- Activity:
Whenever a line below includes the string "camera", show it.

- Source data:
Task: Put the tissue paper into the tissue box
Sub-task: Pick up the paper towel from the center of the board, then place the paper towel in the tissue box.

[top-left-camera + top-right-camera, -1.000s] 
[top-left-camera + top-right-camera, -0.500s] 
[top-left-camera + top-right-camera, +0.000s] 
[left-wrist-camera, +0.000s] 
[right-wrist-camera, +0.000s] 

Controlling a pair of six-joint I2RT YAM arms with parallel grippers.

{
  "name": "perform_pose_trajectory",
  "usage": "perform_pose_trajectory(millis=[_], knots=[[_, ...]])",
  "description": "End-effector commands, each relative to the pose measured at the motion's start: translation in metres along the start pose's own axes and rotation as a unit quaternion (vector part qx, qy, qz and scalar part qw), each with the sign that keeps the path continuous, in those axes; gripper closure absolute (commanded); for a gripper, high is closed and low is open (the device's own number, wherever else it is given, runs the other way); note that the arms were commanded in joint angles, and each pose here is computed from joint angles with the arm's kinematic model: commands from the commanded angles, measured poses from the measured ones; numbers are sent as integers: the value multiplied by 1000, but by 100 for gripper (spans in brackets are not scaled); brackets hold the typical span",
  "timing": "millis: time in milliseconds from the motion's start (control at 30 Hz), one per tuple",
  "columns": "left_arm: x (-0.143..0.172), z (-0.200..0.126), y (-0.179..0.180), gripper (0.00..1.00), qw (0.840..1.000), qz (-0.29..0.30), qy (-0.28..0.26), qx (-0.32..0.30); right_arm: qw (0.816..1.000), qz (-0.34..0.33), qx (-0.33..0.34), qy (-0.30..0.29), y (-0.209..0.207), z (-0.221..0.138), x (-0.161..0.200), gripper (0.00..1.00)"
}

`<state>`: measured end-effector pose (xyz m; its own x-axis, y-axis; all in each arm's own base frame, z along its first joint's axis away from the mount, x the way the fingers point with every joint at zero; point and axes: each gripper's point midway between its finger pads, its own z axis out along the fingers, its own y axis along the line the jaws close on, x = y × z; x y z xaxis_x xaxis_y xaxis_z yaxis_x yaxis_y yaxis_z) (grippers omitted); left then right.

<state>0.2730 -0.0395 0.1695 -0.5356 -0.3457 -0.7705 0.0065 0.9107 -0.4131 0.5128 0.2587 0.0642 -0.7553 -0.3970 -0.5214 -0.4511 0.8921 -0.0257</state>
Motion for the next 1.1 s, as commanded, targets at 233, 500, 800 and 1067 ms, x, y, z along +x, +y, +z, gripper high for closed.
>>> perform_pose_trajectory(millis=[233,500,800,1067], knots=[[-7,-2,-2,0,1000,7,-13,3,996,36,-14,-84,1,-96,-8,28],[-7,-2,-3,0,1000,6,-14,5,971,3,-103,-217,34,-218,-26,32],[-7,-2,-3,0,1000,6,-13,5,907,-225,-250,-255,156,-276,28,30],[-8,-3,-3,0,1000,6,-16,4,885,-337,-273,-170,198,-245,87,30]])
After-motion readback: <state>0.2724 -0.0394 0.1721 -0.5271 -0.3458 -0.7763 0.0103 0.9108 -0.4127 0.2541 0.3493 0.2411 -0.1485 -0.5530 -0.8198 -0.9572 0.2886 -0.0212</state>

- The completed task:
[top-left-camera + top-right-camera, -1.000s] 
[top-left-camera + top-right-camera, -0.500s] 
[top-left-camera + top-right-camera, +0.000s] 
[left-wrist-camera, +0.000s] 
[right-wrist-camera, +0.000s] 

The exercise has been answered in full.